Although there are many advantages connected to a complex life cycle, several species show an evolutionary transition from CLC to SLC (Wilbur and Collins 1973; Wassersug 1975; Strathmann 1978; Parks et al. 1988; Wray and Raff 1991; Wiens et al. 2007; Laudet 2011; Denoël and Ficetola 2014). For species living in a variable environment, the long-run growth rate is the appropriate fitness measure over long periods of time (Saeter and Engen 2015). Thus, for organisms with CLC, with juveniles and adults living in different habitats, an increase in the environmental variability in one of the habitats might select for elimination of metamorphosis. That is, selection might favour completion of the entire life cycle in one and the same habitat, even if this leads to an increased covariance between the vital rates of juveniles and adults. Critical values of variability where it will become advantageous to evolve a SLC and complete the whole life cycle in one and the same habitat can be derived from Eq. (10) and are shown in Tab 2. An increase in variability of fecundity or adult survival above these values will select for paedomorphosis—the elimination of the post-metamorphic stage and retention of juvenile morphology in reproductive adults. Because iteroparous organisms have a higher elasticity with respect to adult survival than semelparous organisms, evolution of paedomorphosis could be expected to be more common among iteroparous organisms than among semelparous ones. An increase in variability of juvenile survival above the critical value will instead select for elimination of the pre-metamorphic stage (e.g., larval phase) and evolution of direct development. This could be expected to be more common among semelparous organisms than among iteroparous ones, since semelparous organisms have higher elasticity with respect to juvenile survival than iteroparous ones.

The elimination of metamorphosis and completion of the whole life cycle in one habitat is the most extreme change of a complex life cycle. Less drastic evolutionary modifications of complex life cycles, without a loss of metamorphosis, may involve the amount of time spent in the different life stages (Wilbur and Collins 1973; Werner 1986; Rowe and Ludwig 1991; Hentschel 1999). For instance, evolutionary changes in maturation rate will change the time spent in the juvenile habitat.
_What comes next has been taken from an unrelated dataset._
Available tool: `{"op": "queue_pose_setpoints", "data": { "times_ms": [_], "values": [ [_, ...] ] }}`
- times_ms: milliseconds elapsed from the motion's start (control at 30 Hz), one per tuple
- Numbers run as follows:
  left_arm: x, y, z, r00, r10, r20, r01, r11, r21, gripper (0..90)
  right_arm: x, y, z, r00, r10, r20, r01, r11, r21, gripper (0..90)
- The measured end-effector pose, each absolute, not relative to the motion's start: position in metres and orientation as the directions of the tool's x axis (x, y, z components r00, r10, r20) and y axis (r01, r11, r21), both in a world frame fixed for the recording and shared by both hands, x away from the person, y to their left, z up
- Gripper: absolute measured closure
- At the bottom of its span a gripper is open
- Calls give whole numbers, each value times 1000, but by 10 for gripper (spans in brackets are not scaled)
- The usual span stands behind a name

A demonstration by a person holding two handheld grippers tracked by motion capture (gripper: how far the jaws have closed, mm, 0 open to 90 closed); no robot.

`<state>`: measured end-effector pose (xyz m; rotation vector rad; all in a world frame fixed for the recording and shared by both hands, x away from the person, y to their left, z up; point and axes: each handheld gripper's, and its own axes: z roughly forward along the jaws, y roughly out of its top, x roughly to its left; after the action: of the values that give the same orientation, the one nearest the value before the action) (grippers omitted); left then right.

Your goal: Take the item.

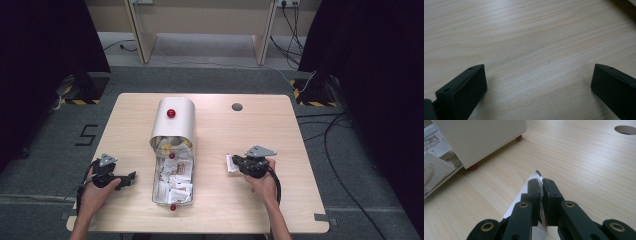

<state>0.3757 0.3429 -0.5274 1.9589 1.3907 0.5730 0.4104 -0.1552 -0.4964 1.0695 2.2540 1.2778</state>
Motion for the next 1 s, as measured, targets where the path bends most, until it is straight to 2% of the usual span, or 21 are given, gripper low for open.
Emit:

To conclude, this study provides a theoretical framework for comparing long-run growth rates of species with simple and complex life cycles. Using the framework, one find that species with complex life cycles will often have a higher long-run growth rate than species with simple life cycles. The reason for this is that the life stages of species with complex life cycles live in different habitats and as a result they are less likely to suffer from positive covariation in the vital rates of life stages. That is, complex life cycles with metamorphosis means increased independence of the different stages in the life cycle of a species. An important implication of the study is that species with CLCs should be less vulnerable to increased environmental variability, for example, caused by global warming, than species with SLCs.

Future work should incorporate and explore the effects of serial correlation (Tuljapurkar and Orzack 1980; Tuljapurkar 1982, 1990; Ruokolainen et al. 2009; Saether and Engen 2015) and density dependence in vital rates (Metz et al. 1992; Ferriere and Gatto 1995; Ebenman et al. 1996; Grant 1997; Saeter and Engen 2015). Density dependence can be caused by competition within and between life stages for limiting resources. Since genetic decoupling in species with CLC allows life stages to adapt to different niches, it will lead to reduced competition between life stages (Ebenman 1987, 1992). Decreased competition between life stages is likely to lead to increased population abundance due to reduced intraspecific competition (Schoener 1973) resulting in decreased extinction risk (Lande 1993). This suggests that CLC species might have an advantage over SLC species in a variable environment also in the presence of density dependence in the vital rates.